Warning: Now For Something A Little Different
Because that would be a shame.
Pan-fried grasshoppers seasoned with lime, salt, and red chile might be what gets people buzzing about the new Mezcal restaurant, 25 W. San Fernando in downtown San Jose. But what will keep them coming back are the luscious moles served here with style and graciousness.
The airy restaurant with an industrial chic vibe specializes in Oaxacan cuisine. It was opened a month ago by Oaxacan native, Adolfo Gomez, who was formerly operations manager at the Silicon Valley Capital Club.
After you are seated, servers bring warm, fresh-fried chips but not salsa to your table. Instead, you get a small sampler of three moles — negro, coloradito and estofado — to satisfy your curious taste buds right off the bat. They’re all wonderful, particulary the inky, rich negro with its flavors of bittersweet chocolate, cinnamon and chiles.
Our server said the grasshopper appetizer is ordered by almost every table. So, naturally, when I went there for lunch today, I had to order them, too. It didn’t hurt that I was dining with three guys, all former colleagues, who were more than game to eat bugs with me.
By the way, I should acknowledge that I am a veteran insect eater.
Well, sort of.
You see, when you’re a food writer and your editor suggests you get a visiting insect specialist who cooks with bugs to make you something to try, well, you can’t say “no.” Not really.
So years ago, I wrote a story in the San Jose Mercury News, about the time I ate bees. Luckily, they were in a cake. And even more fortunately, they were pulverized into the batter, so you really wouldn’t have known they were there.
As for the taste? I couldn’t distinguish bee notes, necessarily. To me, it just tasted like one of those vegan-type cakes, where the taste is a bit bland and the texture too gummy.

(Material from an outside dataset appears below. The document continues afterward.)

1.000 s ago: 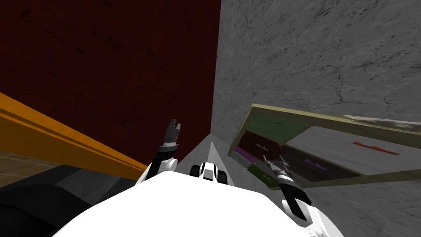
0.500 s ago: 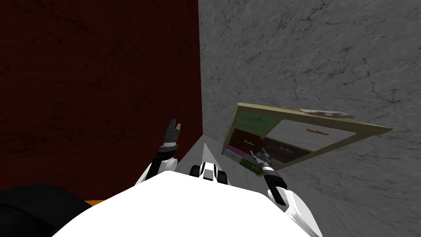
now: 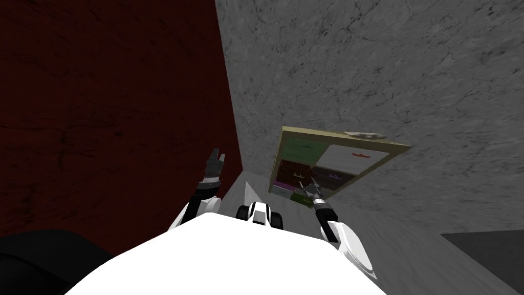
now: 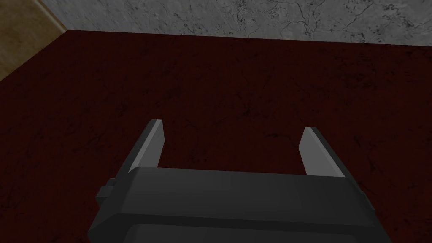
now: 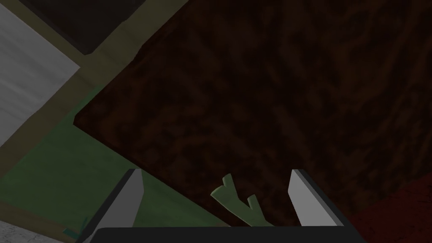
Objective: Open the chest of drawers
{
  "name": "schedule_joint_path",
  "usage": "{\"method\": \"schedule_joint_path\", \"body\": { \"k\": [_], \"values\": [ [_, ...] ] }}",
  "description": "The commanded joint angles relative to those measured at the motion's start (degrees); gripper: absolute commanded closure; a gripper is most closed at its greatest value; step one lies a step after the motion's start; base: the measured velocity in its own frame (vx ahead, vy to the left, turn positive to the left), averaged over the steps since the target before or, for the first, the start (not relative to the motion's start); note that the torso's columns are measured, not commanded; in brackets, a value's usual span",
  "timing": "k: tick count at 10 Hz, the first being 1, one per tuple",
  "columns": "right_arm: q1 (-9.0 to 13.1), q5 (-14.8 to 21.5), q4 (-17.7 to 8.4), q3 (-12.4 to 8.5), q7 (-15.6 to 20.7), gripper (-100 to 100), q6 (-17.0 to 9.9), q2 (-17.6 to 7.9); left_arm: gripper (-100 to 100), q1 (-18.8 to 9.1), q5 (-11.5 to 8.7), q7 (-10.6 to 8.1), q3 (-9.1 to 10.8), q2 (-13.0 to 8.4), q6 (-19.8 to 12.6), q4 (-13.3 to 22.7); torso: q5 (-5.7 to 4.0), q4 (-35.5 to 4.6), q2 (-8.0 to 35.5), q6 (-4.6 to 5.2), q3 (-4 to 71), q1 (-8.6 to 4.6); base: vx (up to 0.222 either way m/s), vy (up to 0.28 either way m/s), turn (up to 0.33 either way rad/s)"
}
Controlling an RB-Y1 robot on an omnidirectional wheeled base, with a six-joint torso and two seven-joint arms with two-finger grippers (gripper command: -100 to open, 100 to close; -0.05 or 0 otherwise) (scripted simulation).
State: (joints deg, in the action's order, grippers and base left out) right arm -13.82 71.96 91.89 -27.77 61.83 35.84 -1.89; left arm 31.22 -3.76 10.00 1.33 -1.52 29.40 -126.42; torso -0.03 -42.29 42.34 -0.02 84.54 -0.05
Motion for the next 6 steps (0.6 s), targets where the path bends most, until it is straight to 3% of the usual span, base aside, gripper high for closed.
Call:
{"method": "schedule_joint_path", "body": {
  "k": [1,2,3,4,5,6],
  "values": [
    [-1.59,2.19,3.29,4.08,0.14,-100,1.89,2.91,0,0.01,0.0,0.0,0.0,0.0,0.0,0.0,0.06,-0.01,-0.04,0.03,0.01,0.13,0.122,0.004,-0.343],
    [-2.15,4.56,5.79,6.61,-0.97,-100,2.63,4.57,0,0.0,0.0,0.0,0.0,0.0,0.0,0.0,0.06,-0.01,-0.02,0.0,0.01,0.16,0.152,0.003,-0.485],
    [-2.15,4.56,5.79,7.43,-0.97,-100,2.63,4.57,0,0.01,0.0,0.0,0.0,0.0,0.0,0.0,0.05,0.02,-0.14,0.03,0.07,0.08,0.133,0.005,-0.347],
    [-2.0,4.54,5.67,6.78,-1.22,-100,2.27,4.08,0,0.0,0.0,0.0,0.0,0.0,0.0,0.0,0.03,0.01,-0.07,-0.01,0.05,0.03,0.05,0.006,-0.041],
    [-1.59,2.19,3.29,4.14,0.14,100,1.89,2.91,0,-0.02,0.0,0.0,-0.01,0.0,0.0,0.0,0.02,-0.05,0.17,-0.03,-0.1,0.01,-0.089,-0.01,0.343],
    [-1.59,2.19,3.29,4.08,0.14,100,1.89,2.91,0,-0.06,0.0,0.0,-0.02,0.0,-0.01,0.0,0.01,-0.15,0.52,-0.04,-0.32,-0.02,-0.126,-0.017,0.406]
  ]
}}
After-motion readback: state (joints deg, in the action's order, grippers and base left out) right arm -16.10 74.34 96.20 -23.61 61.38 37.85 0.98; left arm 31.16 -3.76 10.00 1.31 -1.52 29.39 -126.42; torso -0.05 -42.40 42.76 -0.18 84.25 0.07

So today, it was on to grasshoppers. Imported ones from Oaxaca, to be exact. About three dozen or more tiny ones arrived in a bowl along with tortilla chips and guacamole. I tried one grasshopper solo first. The tang from the lime juice really came through, with just a whisper of spice. Beyond that, it was all in the texture — crunchy, papery, a little like the crispiest bits of a phyllo pastry.
Barry tried one, and called it a day, while Ken, De, and I probably ate six each with dollops of guacamole. The leftovers got wrapped up and delivered to Brandon, back at the office on deadline to write a story. He later emailed me, pronouncing them “great!”
Which just goes to show you never know sometimes what you will like eating. Insects may not be a food of choice for us, but for many destitute communities, it’s a valued and easy source of protein. For us, it may be a mere novelty. But it’s one that’s surely eye-opening, thought-provoking, and palate-awakening.